--- What is expected ---
Output exactly, please, the lines of the records below from the one containing "Select right hand-held" through the final line.

[Stored items from a collection]
○ ○ ○ ○

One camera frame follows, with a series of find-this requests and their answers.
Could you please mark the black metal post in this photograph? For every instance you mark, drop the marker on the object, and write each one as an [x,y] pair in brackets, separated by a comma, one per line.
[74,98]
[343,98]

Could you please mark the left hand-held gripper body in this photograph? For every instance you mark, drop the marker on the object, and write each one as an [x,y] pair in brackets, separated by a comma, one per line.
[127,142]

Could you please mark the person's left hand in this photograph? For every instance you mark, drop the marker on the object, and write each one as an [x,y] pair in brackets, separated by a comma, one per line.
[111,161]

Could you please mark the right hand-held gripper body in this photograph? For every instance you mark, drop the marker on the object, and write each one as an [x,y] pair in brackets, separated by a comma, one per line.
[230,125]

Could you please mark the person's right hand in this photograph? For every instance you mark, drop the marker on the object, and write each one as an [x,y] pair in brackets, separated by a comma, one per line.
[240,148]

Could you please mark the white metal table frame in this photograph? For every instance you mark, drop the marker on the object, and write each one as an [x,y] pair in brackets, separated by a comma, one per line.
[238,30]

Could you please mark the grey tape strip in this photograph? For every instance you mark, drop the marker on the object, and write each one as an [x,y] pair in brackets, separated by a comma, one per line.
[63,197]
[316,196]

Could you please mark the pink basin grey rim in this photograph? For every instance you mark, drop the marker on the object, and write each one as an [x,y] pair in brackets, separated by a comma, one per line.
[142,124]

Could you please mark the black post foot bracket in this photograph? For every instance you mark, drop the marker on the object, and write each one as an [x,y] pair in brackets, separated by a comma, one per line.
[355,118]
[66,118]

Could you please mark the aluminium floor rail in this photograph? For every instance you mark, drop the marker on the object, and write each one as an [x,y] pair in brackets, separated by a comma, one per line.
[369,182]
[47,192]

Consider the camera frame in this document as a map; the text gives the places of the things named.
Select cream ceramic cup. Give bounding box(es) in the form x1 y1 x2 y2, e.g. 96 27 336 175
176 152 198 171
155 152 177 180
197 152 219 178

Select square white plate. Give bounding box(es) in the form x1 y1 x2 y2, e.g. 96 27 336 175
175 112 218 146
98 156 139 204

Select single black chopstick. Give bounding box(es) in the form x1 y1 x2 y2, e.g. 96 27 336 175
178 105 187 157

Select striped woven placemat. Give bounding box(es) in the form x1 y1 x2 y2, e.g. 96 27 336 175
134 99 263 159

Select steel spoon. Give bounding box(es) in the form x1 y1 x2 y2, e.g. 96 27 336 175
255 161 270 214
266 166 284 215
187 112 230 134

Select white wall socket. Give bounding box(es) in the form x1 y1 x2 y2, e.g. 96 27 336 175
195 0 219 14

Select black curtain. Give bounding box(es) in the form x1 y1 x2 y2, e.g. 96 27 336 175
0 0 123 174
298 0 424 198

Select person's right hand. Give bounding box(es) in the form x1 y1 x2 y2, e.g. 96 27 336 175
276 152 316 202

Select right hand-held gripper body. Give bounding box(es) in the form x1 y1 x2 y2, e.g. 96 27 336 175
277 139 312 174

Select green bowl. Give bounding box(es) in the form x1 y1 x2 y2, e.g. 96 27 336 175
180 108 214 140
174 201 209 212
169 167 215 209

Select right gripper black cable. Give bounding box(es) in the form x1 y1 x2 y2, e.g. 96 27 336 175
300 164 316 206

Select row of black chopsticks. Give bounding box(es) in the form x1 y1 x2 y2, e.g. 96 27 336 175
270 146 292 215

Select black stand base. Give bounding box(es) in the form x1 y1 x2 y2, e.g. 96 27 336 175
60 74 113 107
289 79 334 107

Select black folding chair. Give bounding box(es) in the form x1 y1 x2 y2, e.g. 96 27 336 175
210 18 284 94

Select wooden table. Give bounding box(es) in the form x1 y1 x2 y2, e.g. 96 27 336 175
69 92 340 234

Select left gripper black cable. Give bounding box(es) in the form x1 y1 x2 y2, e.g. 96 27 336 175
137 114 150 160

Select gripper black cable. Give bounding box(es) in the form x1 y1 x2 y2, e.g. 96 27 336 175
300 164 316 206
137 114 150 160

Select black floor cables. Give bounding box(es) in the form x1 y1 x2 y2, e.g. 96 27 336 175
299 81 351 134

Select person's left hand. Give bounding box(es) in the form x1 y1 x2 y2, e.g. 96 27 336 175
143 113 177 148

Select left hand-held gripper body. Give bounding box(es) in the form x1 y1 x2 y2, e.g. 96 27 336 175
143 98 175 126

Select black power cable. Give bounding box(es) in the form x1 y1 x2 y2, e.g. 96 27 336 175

○ ○ ○ ○

--- Task result ---
Select right hand-held gripper body. Give bounding box(es) in the form x1 y1 x2 y2, e.g. 96 27 336 175
277 139 312 174

Select green bowl. Give bounding box(es) in the form x1 y1 x2 y2, e.g. 96 27 336 175
180 108 214 140
174 201 209 212
169 167 215 209

Select right gripper black cable. Give bounding box(es) in the form x1 y1 x2 y2, e.g. 96 27 336 175
300 164 316 206

Select row of black chopsticks. Give bounding box(es) in the form x1 y1 x2 y2, e.g. 96 27 336 175
270 146 292 215

Select black stand base. Give bounding box(es) in the form x1 y1 x2 y2, e.g. 96 27 336 175
60 74 113 107
289 79 334 107

Select black folding chair. Give bounding box(es) in the form x1 y1 x2 y2, e.g. 96 27 336 175
210 18 284 94

Select wooden table. Give bounding box(es) in the form x1 y1 x2 y2, e.g. 96 27 336 175
69 92 340 234

Select left gripper black cable. Give bounding box(es) in the form x1 y1 x2 y2, e.g. 96 27 336 175
137 114 150 160

Select gripper black cable. Give bounding box(es) in the form x1 y1 x2 y2, e.g. 96 27 336 175
300 164 316 206
137 114 150 160

Select black floor cables. Give bounding box(es) in the form x1 y1 x2 y2, e.g. 96 27 336 175
299 81 351 134

Select person's left hand. Give bounding box(es) in the form x1 y1 x2 y2, e.g. 96 27 336 175
143 113 177 148

Select left hand-held gripper body. Give bounding box(es) in the form x1 y1 x2 y2, e.g. 96 27 336 175
143 98 175 126

Select black power cable. Give bounding box(es) in the form x1 y1 x2 y2, e.g. 96 27 336 175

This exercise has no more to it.